**Work item:** Below are the records; give again exactly the lines from the one containing "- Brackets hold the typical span" through the one containing "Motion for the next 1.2", leaving out pictures.
──────── The records ────────
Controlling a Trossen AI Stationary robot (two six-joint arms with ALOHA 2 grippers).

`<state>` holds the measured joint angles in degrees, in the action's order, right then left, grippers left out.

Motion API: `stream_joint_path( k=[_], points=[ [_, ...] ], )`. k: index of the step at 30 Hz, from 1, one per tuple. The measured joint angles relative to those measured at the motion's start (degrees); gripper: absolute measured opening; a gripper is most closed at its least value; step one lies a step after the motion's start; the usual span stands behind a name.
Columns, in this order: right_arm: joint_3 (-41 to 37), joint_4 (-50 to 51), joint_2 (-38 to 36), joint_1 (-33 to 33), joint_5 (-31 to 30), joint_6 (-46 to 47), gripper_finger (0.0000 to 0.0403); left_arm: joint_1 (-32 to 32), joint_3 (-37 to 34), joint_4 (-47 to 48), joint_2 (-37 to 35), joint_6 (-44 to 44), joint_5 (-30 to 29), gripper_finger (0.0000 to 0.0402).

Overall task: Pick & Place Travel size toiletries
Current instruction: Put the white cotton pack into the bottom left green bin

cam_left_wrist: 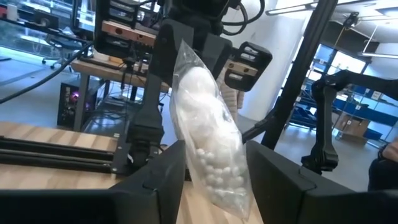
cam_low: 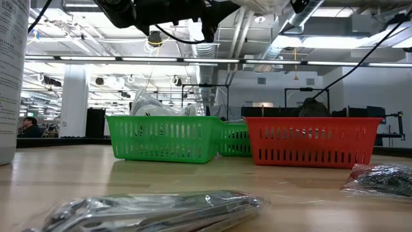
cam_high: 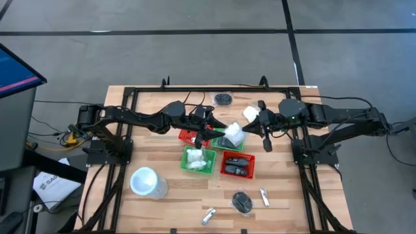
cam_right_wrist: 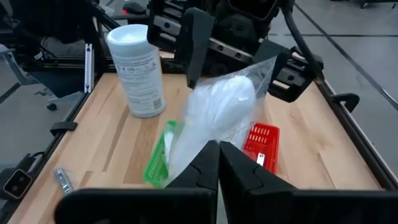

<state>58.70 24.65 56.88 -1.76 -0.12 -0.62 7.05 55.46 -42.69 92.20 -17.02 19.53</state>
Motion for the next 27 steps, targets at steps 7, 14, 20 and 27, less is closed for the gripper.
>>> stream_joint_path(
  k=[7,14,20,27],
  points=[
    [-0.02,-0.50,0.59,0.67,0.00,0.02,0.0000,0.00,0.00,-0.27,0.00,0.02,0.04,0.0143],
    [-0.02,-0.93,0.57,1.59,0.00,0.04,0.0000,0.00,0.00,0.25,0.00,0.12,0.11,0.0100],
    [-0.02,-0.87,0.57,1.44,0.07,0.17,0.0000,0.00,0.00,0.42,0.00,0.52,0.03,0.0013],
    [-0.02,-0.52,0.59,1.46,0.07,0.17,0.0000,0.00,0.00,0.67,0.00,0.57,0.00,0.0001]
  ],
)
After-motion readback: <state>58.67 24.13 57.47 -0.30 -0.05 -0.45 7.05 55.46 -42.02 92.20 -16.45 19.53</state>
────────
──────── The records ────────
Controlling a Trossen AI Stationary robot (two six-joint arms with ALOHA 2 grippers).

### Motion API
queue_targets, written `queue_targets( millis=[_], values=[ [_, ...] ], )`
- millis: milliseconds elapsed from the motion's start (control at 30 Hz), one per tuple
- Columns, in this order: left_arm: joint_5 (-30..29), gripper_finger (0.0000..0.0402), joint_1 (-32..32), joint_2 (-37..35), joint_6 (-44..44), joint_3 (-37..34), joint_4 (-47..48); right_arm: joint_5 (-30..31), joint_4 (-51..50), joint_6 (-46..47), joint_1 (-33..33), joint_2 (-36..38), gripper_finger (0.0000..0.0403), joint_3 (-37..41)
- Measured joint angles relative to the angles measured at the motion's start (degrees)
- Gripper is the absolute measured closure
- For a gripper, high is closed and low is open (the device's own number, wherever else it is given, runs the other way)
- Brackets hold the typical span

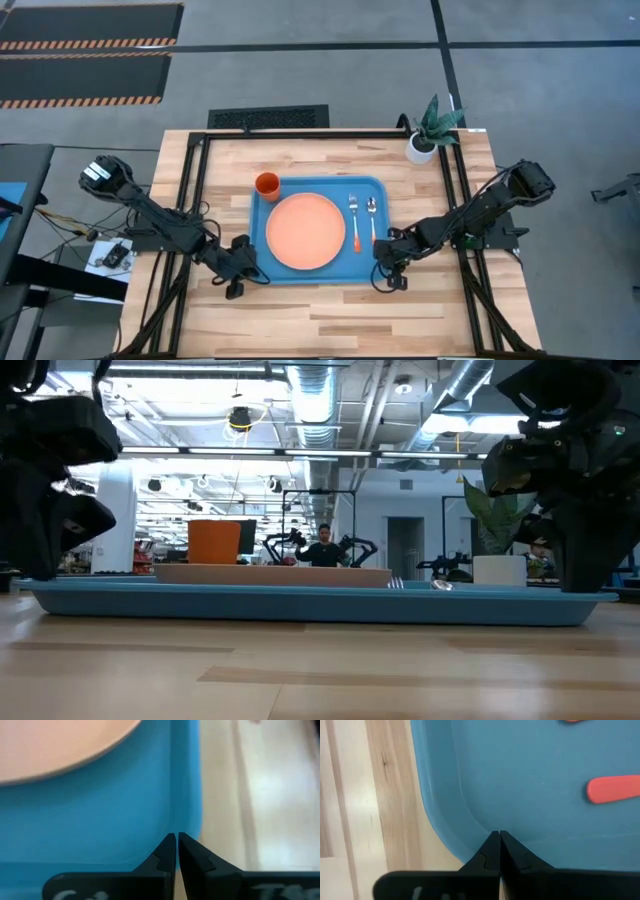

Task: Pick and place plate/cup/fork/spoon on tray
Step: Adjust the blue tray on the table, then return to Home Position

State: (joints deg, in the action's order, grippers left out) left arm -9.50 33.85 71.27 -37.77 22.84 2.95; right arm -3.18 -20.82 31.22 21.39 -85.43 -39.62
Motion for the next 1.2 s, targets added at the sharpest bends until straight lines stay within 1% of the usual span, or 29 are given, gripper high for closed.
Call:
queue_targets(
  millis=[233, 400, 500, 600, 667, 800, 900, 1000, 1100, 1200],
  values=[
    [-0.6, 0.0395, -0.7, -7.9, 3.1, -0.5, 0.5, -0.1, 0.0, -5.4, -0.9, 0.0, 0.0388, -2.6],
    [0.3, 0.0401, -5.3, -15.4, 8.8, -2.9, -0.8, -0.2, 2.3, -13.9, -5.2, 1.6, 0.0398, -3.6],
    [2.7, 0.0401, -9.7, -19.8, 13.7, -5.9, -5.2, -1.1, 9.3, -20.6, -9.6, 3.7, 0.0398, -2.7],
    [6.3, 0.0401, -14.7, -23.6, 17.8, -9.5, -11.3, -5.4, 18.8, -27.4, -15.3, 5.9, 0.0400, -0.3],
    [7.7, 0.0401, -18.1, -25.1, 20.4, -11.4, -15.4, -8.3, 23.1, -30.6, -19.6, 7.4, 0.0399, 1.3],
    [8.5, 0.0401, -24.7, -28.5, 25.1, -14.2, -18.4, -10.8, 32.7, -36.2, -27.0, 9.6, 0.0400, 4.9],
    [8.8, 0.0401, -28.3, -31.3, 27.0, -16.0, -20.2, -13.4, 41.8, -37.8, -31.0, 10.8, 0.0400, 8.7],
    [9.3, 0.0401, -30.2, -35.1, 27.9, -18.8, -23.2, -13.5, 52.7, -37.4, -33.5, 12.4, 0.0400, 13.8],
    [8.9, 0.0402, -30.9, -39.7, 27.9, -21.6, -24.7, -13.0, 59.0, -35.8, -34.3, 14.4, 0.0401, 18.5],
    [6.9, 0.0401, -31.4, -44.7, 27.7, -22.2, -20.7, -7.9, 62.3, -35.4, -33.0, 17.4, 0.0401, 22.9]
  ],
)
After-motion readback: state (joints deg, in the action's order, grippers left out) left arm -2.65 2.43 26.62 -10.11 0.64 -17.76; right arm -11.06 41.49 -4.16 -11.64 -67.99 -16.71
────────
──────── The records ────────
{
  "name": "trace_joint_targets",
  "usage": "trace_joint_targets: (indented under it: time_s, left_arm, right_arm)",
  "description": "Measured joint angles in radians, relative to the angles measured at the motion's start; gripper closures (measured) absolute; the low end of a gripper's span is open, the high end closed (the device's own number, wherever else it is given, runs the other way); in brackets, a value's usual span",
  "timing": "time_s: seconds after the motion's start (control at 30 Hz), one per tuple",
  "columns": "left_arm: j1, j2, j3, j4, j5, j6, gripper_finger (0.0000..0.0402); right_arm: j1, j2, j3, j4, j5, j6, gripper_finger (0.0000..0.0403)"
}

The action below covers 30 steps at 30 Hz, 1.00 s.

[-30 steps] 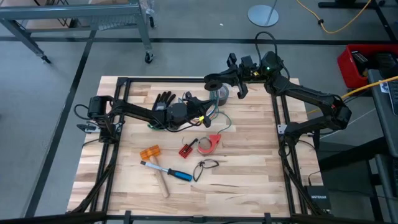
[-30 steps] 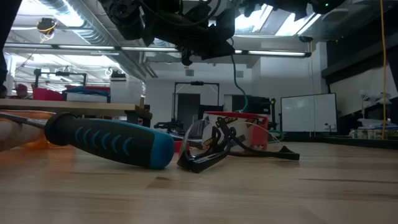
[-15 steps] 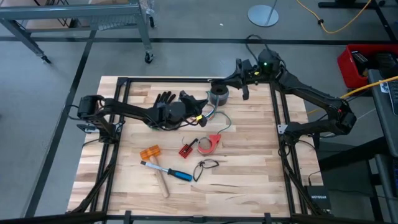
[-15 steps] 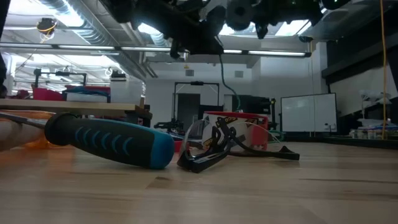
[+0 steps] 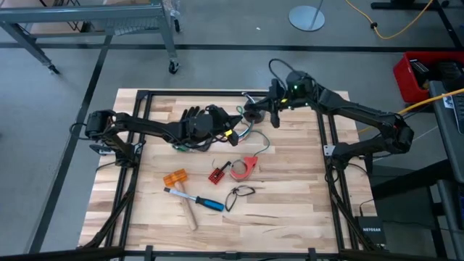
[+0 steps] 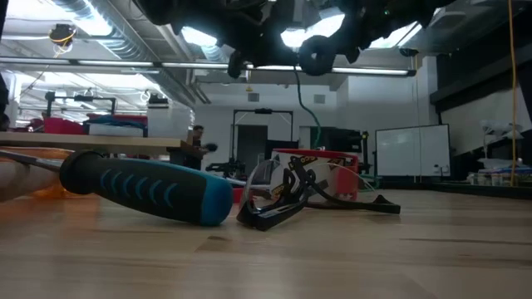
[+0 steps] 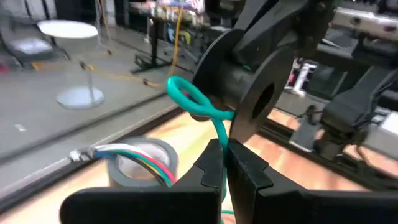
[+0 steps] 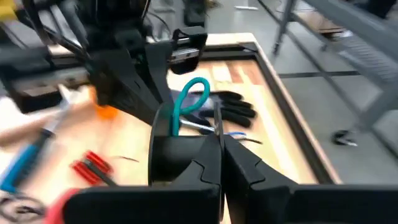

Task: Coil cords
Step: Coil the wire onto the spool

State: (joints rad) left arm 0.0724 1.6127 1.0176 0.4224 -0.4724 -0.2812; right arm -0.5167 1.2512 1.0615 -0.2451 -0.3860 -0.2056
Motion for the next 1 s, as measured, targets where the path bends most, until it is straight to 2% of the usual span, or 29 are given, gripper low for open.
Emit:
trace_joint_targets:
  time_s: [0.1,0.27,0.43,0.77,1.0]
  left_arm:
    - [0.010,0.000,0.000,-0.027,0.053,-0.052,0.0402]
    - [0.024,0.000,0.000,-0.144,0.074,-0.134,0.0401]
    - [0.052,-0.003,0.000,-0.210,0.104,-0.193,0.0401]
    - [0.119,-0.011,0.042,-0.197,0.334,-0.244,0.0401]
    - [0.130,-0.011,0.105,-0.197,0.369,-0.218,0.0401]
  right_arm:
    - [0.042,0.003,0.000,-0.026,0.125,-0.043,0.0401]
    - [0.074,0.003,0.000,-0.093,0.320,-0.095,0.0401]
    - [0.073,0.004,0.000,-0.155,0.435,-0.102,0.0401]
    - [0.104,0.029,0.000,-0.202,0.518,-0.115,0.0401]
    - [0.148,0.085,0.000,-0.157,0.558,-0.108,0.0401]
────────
**Solution for this exercise:**
- Brackets hold the typical span


Task: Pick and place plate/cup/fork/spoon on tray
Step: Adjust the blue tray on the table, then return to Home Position

State: (joints deg, in the action's order, grippers left out) left arm -9.50 33.85 71.27 -37.77 22.84 2.95; right arm -3.18 -20.82 31.22 21.39 -85.43 -39.62
Motion for the next 1.2 s, targets added at the sharpest bends until straight lines stay within 1% of the usual span, or 29 are given, gripper high for closed.

The output as shown is complete.